My Dog is Afraid of Fish

Really 300xUnfortunately, there is a bit of turmoil in my house these days that doesn’t seem to be going away. In passing, I may have mentioned my dog’s fear of fish. No matter what has been said, the gravity of the problem has been severely underrepresented. Lily doesn’t just fear fish. She is terrified. The fish might as well be wearing hockey masks and carrying chainsaws. When the fish scurry about their tank, she runs to the furthest point in the house she can find. Sometimes she knocks down the gate keeping her from the second floor, sprints upstairs, and hides under my daughter’s desk, facing the wall. Sometimes she retires to the bathroom and tries to close herself in. Sometimes she goes to the bedroom window and tries to claw through the blinds in order to, presumably, open the window and slither out. This one is a particular sticking point for my wife, who is quite fond of her bedroom blinds and the privacy they afford. One day, the dog crawled on my lap, and I must note this is not a lap dog in size or relative comfort, to avoid a three inch fish. She stayed for hours. A seventy-five pound dog afraid of a one ounce piece of sushi, in a bowl, mind you.

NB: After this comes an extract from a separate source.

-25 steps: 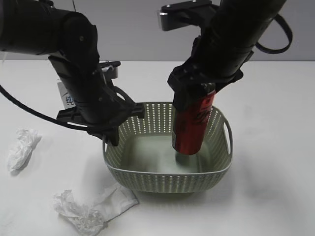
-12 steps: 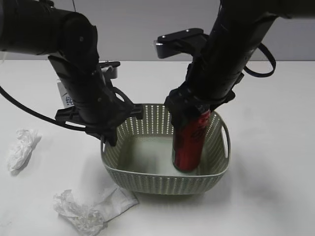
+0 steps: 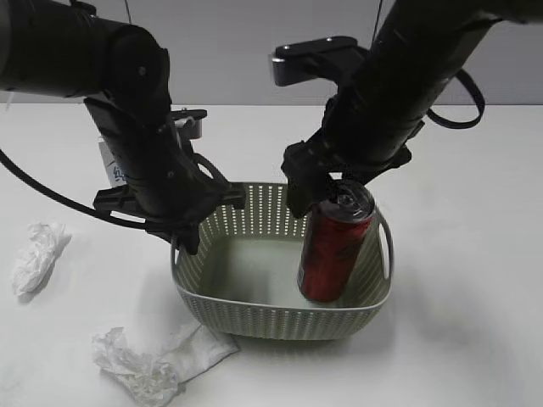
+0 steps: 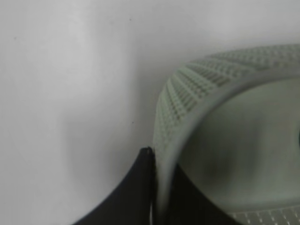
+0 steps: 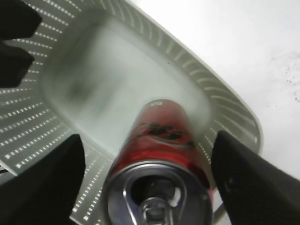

The circumstance has become dire enough to stimulate deep consideration on the motives surrounding this phobia. My wife expressed that communication could be the answer. “If only she could talk and tell us what’s wrong,” she suggested. What’s she going to say? I suspect it would sound something like, “I’m afraid of fish. Open the window!” I’m pretty sure we already know she’s scared and wants out the window. I’m also pretty sure the ability to speak would not cause the type of introspective emotional quotient we need. I just wouldn’t expect her to engage in meaningful discourse about how fish represent a repressed fear of the unknown stemming from her puppyhood when she was orphaned and forced to survive a harsh world before being adopted. I suspect her fear of fish is something much more obvious. I think it’s plain as day the phobia centers around a healthy aversion to dark magic. They don’t call it dark magic for nothing. The dog has reason to fear it. As for why she suspects the fish are practitioners of the dark arts, well, they can breathe under water. That has to seem like dark magic to a dog. I’m not even sure she’s wrong. One of them does kinda look like Lord Voldemort.